YAML config commodity country_code Delivery unit
configs/corn_usa.yaml corn USA bu_acre
configs/soybeans_usa.yaml soybeans USA bu_acre
configs/wheat_usa.yaml wheat USA bu_acre
configs/cotton_usa.yaml cotton USA lbs_acre
configs/soybeans_bra.yaml soybeans BRA bu_acre

Lifecycle

Created: Parsed from a commodity YAML config at ExperimentConfig construction time. The _inject_builder_type_from_key validator (config.py:354) auto-wires the builders dict keys. country_code is validated and uppercased at load time.

Consumed: Every pipeline stage receives the parent ExperimentConfig; all commodity-specific dispatch (calendar, unit conversion, feature column selection) keys on CommodityConfig. make_geo_identifier (lib/geo/identifiers.py:207) uses country_code to anchor the ADM0 segment of every GeoIdentifier.

Destroyed: Never destroyed; CommodityConfig is frozen and immutable for the lifetime of a run.

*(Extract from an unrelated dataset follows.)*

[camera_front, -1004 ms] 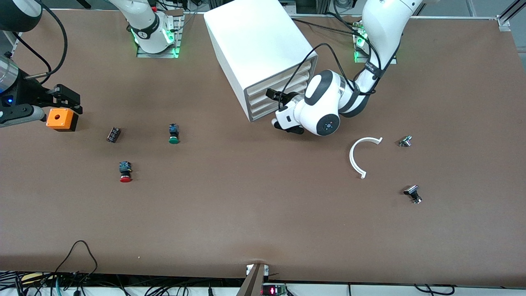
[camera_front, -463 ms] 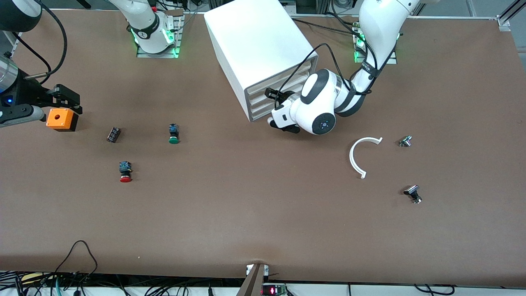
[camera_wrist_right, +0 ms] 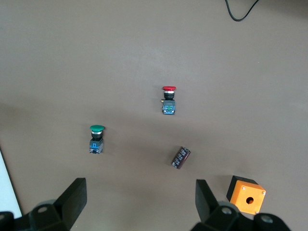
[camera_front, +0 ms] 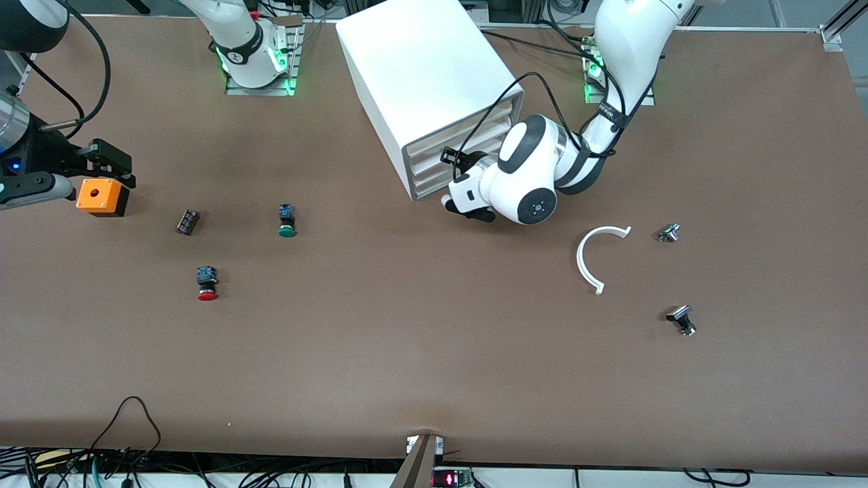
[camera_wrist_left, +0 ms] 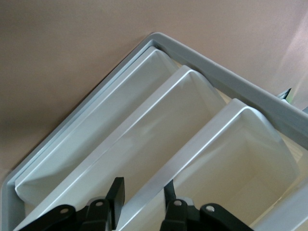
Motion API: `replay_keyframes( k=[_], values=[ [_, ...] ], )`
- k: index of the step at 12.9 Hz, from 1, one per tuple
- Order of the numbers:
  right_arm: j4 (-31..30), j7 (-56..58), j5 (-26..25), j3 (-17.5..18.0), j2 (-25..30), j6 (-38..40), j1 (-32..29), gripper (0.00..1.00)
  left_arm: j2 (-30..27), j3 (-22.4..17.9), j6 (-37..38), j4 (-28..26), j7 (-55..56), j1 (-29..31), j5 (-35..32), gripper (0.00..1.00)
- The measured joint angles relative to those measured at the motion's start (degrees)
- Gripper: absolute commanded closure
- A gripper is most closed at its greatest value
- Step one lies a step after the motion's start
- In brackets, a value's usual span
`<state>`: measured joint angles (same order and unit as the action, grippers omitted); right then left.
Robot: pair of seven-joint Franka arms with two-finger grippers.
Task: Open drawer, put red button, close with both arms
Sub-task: 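Pull the drawer open with the left gripper while the right gripper reaches the red button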
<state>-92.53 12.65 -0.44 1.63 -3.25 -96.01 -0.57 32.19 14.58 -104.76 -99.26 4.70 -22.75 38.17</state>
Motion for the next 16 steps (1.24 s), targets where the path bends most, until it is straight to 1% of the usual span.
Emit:
replay_keyframes(
  k=[5,9,11,14,16],
  values=[
    [-0.08,0.0,0.0,0.01,-1.55,0.1,0.0,0.0,0.61,-0.37,0.18,1.23,-1.15,2.49,0.0,1.0],
    [-0.3,0.29,0.0,0.13,-5.92,0.32,0.06,0.0,1.08,-0.52,0.21,1.86,-1.73,4.41,-0.01,1.0],
    [-0.3,0.42,-0.03,0.44,-6.64,1.47,0.3,0.0,1.2,-0.63,0.22,2.15,-1.79,5.17,-0.01,1.0],
    [-0.44,0.42,-2.63,0.62,-7.65,2.14,1.08,0.0,1.45,-0.98,0.22,2.83,-1.84,6.56,-0.02,1.0],
    [-0.7,0.44,-3.84,0.61,-10.57,-0.73,1.11,0.0,1.61,-1.05,0.21,3.24,-1.91,7.48,-0.03,1.0]
  ],
)
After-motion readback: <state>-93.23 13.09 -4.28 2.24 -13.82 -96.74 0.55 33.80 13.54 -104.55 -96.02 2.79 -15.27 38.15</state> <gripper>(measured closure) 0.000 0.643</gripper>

Relationships to other entities

  • SeasonYear — governs — CommodityConfig.season_start_date(season_year) converts a SeasonYear integer to a calendar anchor
  • InitDate — generates — CommodityConfig.hindcast_init_dates(season_year) returns the full weekly init-date grid for any season year
  • Region — scopes — country_code determines the ADM0 segment of every GeoIdentifier minted for this commodity's features
  • Yield — defines bounds for — yield_range and delivery_unit govern unit conversion and plausibility clamping at delivery
  • Fold — implicitly scoped by — each fold's filesystem path includes CommodityConfig.experiment_key as a directory component

Concepts and pipelines that touch this entity

  • Pipeline: hindcast (P5) — commodity is the top-level discriminator for every stage
  • Pipeline: forecast (P5) — ExperimentConfig.init_dates_for dispatches on commodity's hindcast_init_season_doys
  • Concept: unit conversion (P5) — lib/unit_utils.py uses bushel_weight_lbs from CommodityConfig

PRs and commits

  • PR-360 — Adds configs/soybeans_bra.yaml; introduces country_code as a required field on CommodityConfig to disambiguate US vs Brazil soybean runs; fixes a silent factor-67 unit bug in CONAB yield loading
  • PR-339 — Package restructure that moved CommodityConfig to its canonical location in config.py

Open questions

  • Should Commodity be promoted to a proper NewType or Enum so that downstream code receives type-safe dispatch rather than raw str comparisons?
  • The actuals_source_short / actuals_source_label split is partly cosmetic; is there a cleaner encoding that ties the label to the ReferenceYieldSpec discriminator?
  • Wheat sub-type labels (WINTER_WHEAT, etc.) appear in config notes but are never produced by the NASS preprocessor — this is an open issue documented in DOMAIN_MODEL2.md §9.
  • brazil_soybean vs soybeans + BRA naming: two configs use the commodity string "soybeans" with different country_code values, rather than a separate commodity slug. This may cause confusion when filtering by commodity string alone.